-- ACTIVITY --
Everything from the line containing "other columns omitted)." through the line containing "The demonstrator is" should be repeated exactly, and nothing else from the data.

===

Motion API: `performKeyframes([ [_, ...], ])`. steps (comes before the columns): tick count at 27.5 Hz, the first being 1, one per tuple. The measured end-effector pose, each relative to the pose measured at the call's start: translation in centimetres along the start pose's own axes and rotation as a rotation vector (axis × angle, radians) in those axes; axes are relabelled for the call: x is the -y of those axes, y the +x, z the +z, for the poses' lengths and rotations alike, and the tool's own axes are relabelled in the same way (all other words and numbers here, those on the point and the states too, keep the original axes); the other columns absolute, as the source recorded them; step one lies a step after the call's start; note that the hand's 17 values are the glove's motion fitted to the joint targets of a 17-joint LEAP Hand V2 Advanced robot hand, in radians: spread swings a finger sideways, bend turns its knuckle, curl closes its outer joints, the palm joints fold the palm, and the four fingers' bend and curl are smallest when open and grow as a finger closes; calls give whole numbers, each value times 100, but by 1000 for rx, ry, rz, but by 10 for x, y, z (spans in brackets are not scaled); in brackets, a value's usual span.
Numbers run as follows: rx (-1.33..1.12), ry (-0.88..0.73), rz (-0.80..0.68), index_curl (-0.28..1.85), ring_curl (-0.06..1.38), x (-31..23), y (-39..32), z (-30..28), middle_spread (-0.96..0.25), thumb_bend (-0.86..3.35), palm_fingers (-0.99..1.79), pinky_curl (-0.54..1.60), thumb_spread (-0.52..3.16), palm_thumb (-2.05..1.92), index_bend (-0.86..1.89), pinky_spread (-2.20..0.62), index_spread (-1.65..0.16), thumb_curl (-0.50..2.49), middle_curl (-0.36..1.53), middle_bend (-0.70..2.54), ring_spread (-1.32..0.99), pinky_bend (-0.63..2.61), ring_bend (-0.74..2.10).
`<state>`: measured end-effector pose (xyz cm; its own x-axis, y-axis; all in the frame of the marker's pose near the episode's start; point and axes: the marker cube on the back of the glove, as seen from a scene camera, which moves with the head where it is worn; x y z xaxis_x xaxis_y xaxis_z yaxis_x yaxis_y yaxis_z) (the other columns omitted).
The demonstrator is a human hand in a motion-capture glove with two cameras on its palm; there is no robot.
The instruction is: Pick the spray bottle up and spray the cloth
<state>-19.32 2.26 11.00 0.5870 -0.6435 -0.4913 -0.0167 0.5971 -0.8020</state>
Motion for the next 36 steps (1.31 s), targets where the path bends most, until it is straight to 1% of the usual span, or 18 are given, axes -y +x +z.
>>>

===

-- ANSWER TO THIS TASK --
`<state>`: measured end-effector pose (xyz cm; its own x-axis, y-axis; all in the frame of the marker's pose near the episode's start; point and axes: the marker cube on the back of the glove, as seen from a scene camera, which moves with the head where it is worn; x y z xaxis_x xaxis_y xaxis_z yaxis_x yaxis_y yaxis_z) (the other columns omitted).
The demonstrator is a human hand in a motion-capture glove with two cameras on its palm; there is no robot.

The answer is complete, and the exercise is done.